Despite its reputation of being somewhat naff - people love the yodel. Waka Waka, Shakira's official Football World Cup song, listened to and watched by millions, begins with a rousing yodel. And when performers such as Shakira yodel in concert, the crowd always goes wild.

Arthur Smith investigates - and attempts to rehabilitate - the art of yodelling, hearing from practitioners and aficionados along the way. He finds out that, as well as in the Alps, there are yodel traditions in Africa - among pygmies, for instance, and that they also love to yodel in Korea. The Dutch DJ Bart Plantenga, who has written a guide to the secret history of yodelling around the world, recounts how the yodel reached America, becoming essential not just to country music but jazz (even Satchmo yodelled) and rock, and made its way back to Africa, where the Kipisa tribe sing the praises of Jimmie Rodgers, whom they revere.
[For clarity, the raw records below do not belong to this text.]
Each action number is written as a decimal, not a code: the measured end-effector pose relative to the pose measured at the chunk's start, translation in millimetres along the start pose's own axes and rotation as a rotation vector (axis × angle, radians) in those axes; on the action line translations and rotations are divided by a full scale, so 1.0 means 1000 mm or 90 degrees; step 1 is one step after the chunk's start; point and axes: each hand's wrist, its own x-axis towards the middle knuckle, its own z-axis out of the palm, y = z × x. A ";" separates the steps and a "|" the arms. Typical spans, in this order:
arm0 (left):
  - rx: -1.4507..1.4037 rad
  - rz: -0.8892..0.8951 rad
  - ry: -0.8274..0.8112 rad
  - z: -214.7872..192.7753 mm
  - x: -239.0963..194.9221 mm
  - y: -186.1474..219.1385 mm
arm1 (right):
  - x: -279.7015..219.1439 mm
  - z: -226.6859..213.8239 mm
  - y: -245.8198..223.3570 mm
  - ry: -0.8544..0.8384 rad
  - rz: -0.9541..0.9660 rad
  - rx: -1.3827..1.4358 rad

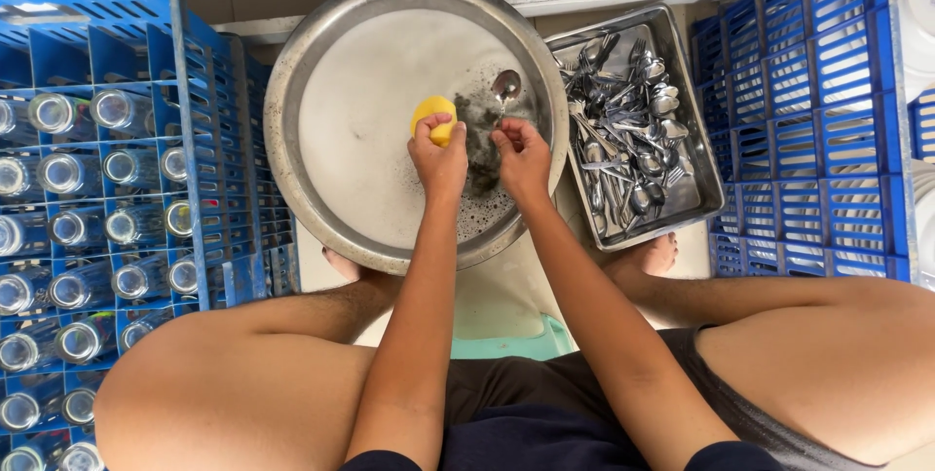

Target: The person scrubs spoons and forks with a yellow sponge in a soapy metal basin, then places the cleaned items into a metal tray. The person also wipes the countertop with a dark cloth.

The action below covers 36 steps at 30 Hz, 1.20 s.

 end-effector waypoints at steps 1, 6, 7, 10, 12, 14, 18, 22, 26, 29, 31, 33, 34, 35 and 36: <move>0.000 0.006 -0.006 0.000 0.000 -0.001 | -0.001 0.001 -0.004 0.007 -0.023 0.034; -0.040 0.003 -0.041 0.001 -0.011 0.014 | -0.010 -0.004 -0.021 0.015 -0.039 0.082; -0.046 -0.003 -0.052 0.000 -0.014 0.017 | -0.010 -0.005 -0.022 0.016 -0.045 0.089; -0.064 0.004 -0.062 0.000 -0.018 0.022 | -0.011 -0.007 -0.022 0.028 -0.037 0.080; -0.061 0.002 -0.063 0.001 -0.015 0.018 | -0.012 -0.008 -0.021 0.035 -0.037 0.079; -0.058 -0.001 -0.063 0.002 -0.015 0.018 | -0.013 -0.009 -0.022 0.041 -0.036 0.079; -0.061 -0.011 -0.073 -0.002 -0.028 0.035 | -0.019 -0.011 -0.032 0.049 -0.019 0.088; -0.043 -0.071 -0.101 -0.003 -0.031 0.036 | -0.025 -0.013 -0.041 0.046 0.053 0.116; -0.016 -0.081 -0.142 -0.001 -0.028 0.035 | -0.022 -0.011 -0.032 0.065 0.130 0.181; -0.017 -0.109 -0.184 0.001 -0.028 0.030 | -0.020 -0.017 -0.025 0.105 0.208 0.275; 0.015 -0.125 -0.212 0.002 -0.030 0.027 | -0.013 -0.022 -0.015 0.169 0.224 0.283; 0.015 -0.119 -0.228 0.004 -0.030 0.023 | -0.012 -0.031 -0.020 0.202 0.244 0.296; 0.014 -0.113 -0.240 0.004 -0.031 0.020 | -0.012 -0.035 -0.022 0.231 0.265 0.309; 0.016 -0.113 -0.243 0.003 -0.035 0.025 | -0.006 -0.039 -0.013 0.234 0.265 0.310; 0.032 -0.121 -0.250 0.002 -0.039 0.030 | -0.001 -0.043 -0.004 0.238 0.279 0.342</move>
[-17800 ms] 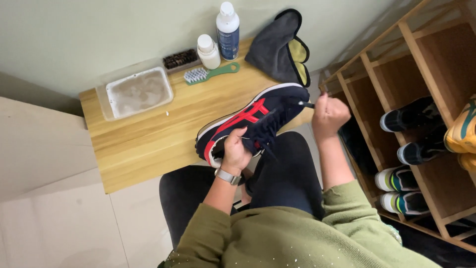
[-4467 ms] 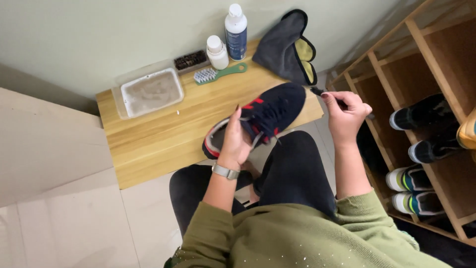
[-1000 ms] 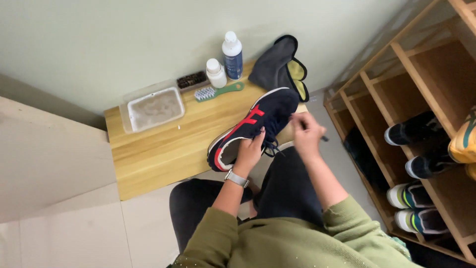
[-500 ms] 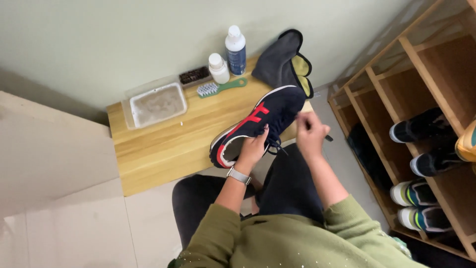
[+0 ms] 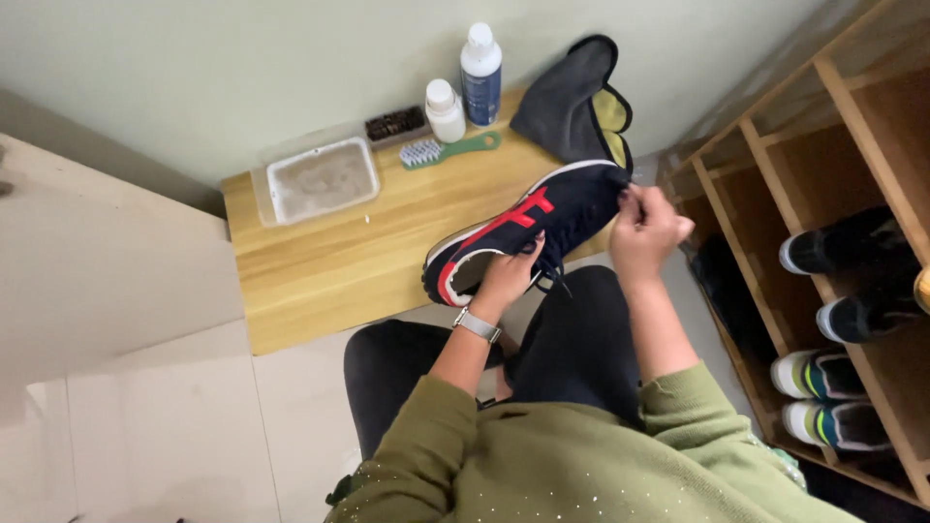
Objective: The person cleans a black and red sneaker using a brush and a cleaning solution. They dip the brush into a container of soapy water and scrub the shoe's upper, laces, and sole. The person rotates the shoe to access different areas and continues scrubbing throughout the video.
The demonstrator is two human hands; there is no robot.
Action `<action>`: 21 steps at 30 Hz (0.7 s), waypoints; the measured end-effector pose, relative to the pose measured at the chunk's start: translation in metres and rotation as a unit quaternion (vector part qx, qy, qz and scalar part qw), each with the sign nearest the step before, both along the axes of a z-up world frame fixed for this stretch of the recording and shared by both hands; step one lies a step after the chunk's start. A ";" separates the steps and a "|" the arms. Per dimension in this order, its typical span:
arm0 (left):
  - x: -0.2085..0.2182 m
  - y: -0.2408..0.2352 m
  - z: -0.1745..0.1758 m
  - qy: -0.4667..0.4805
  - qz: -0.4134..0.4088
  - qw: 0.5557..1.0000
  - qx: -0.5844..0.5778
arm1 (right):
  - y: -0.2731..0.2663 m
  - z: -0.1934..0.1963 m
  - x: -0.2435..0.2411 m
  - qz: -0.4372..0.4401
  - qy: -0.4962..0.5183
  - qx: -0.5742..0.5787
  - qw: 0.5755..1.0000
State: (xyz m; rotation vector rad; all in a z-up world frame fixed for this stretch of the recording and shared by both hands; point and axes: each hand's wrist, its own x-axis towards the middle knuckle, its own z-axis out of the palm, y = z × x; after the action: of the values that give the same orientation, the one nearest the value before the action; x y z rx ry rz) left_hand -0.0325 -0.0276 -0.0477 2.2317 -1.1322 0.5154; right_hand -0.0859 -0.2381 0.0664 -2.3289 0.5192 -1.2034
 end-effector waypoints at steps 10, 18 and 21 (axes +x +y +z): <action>0.003 -0.004 0.021 0.020 0.016 1.000 -0.013 | 0.011 -0.019 -0.010 0.056 0.011 0.038 0.998; -0.005 -0.006 0.053 0.526 0.050 0.763 -0.373 | 0.015 -0.030 -0.003 0.072 0.036 0.026 0.996; -0.011 -0.005 0.091 0.537 0.069 0.751 -0.377 | -0.008 -0.004 -0.007 0.021 0.005 0.029 0.999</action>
State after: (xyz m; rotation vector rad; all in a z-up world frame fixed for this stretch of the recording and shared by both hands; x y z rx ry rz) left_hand -0.0437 -0.0324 0.0438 1.4270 -0.0713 -0.2716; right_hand -0.0925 -0.2459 0.0621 -2.2878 0.5002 -1.1433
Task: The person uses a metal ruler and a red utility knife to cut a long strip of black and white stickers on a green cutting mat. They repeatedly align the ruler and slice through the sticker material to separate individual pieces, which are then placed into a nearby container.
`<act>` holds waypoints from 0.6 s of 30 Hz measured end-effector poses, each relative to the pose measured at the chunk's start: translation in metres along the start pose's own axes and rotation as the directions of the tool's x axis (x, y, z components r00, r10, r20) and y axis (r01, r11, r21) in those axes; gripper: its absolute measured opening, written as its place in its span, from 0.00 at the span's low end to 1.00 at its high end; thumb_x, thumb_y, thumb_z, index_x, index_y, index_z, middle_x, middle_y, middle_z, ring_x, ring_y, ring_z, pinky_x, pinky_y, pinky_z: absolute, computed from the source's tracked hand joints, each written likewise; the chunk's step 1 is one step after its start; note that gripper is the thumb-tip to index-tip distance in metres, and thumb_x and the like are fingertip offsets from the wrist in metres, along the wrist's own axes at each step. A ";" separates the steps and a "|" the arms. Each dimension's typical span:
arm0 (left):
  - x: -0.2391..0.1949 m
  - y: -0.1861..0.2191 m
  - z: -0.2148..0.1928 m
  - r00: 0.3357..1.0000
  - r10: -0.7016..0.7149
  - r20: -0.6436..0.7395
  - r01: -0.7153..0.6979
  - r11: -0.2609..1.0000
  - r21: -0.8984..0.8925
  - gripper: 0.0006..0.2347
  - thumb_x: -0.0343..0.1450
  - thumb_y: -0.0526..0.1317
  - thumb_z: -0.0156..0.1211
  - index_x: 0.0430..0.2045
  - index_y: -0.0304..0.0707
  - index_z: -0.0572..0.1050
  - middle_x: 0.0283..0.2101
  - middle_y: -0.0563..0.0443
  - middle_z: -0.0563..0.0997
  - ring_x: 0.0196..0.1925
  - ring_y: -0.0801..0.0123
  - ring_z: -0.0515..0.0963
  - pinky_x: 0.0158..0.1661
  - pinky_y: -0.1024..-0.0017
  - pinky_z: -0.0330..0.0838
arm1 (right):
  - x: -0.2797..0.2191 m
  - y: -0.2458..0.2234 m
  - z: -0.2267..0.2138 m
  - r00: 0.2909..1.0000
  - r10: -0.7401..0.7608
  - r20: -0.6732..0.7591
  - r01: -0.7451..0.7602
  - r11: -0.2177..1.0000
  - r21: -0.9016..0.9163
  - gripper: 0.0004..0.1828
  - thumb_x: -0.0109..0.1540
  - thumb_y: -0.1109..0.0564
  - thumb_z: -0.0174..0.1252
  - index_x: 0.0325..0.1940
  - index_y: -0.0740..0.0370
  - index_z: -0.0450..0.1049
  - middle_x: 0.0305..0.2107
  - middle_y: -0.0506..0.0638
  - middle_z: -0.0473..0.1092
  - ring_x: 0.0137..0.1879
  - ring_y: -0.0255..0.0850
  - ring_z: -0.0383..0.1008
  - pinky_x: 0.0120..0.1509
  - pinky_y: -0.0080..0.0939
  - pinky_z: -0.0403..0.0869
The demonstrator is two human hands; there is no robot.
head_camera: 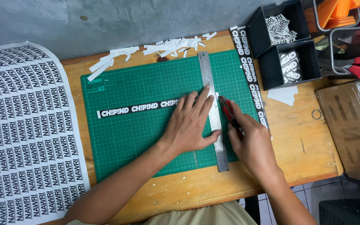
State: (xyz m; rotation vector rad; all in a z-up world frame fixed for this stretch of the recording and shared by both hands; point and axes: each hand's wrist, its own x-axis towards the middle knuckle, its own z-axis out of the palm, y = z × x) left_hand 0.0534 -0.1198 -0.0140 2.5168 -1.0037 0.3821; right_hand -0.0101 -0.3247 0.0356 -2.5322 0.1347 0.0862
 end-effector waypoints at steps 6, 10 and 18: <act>0.000 0.000 0.003 0.999 0.007 -0.031 -0.006 1.000 0.006 0.38 0.68 0.65 0.65 0.60 0.26 0.77 0.67 0.25 0.75 0.62 0.40 0.76 0.58 0.49 0.73 | 0.002 -0.006 -0.008 0.998 -0.037 -0.054 0.033 0.997 -0.067 0.34 0.66 0.63 0.65 0.79 0.59 0.79 0.39 0.61 0.83 0.45 0.63 0.85 0.42 0.59 0.82; -0.001 0.000 0.003 0.999 0.005 -0.038 -0.005 1.000 0.003 0.38 0.68 0.65 0.66 0.59 0.25 0.78 0.67 0.25 0.75 0.62 0.40 0.76 0.57 0.49 0.73 | 0.000 0.007 0.004 0.998 -0.054 -0.022 0.054 0.998 -0.008 0.35 0.66 0.61 0.66 0.79 0.52 0.79 0.38 0.56 0.83 0.44 0.58 0.85 0.42 0.55 0.83; -0.001 0.001 0.001 0.999 -0.009 -0.044 0.008 1.000 -0.018 0.38 0.66 0.64 0.69 0.59 0.25 0.77 0.66 0.25 0.75 0.62 0.38 0.77 0.58 0.47 0.74 | 0.002 0.002 0.001 0.994 -0.084 -0.068 0.076 0.990 -0.118 0.35 0.65 0.64 0.64 0.79 0.56 0.79 0.33 0.55 0.81 0.39 0.59 0.84 0.37 0.57 0.80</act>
Arthur discovers the connection between yodelling and dub reggae - it's all in the echo. Maria Schneider, an Australian operatic soprano speaks about yodelling the classics, and Frank Ifield reveals how he became a yodeller by Royal Appointment. British yodel aficionado Paul Hazell traces the development of yodelling as a competitive sport - speed yodelling. And let's not forget avant-garde jazz yodeller Phil Minton, who has a novel idea about the origin of the yodel which involves the way people speak in Devon.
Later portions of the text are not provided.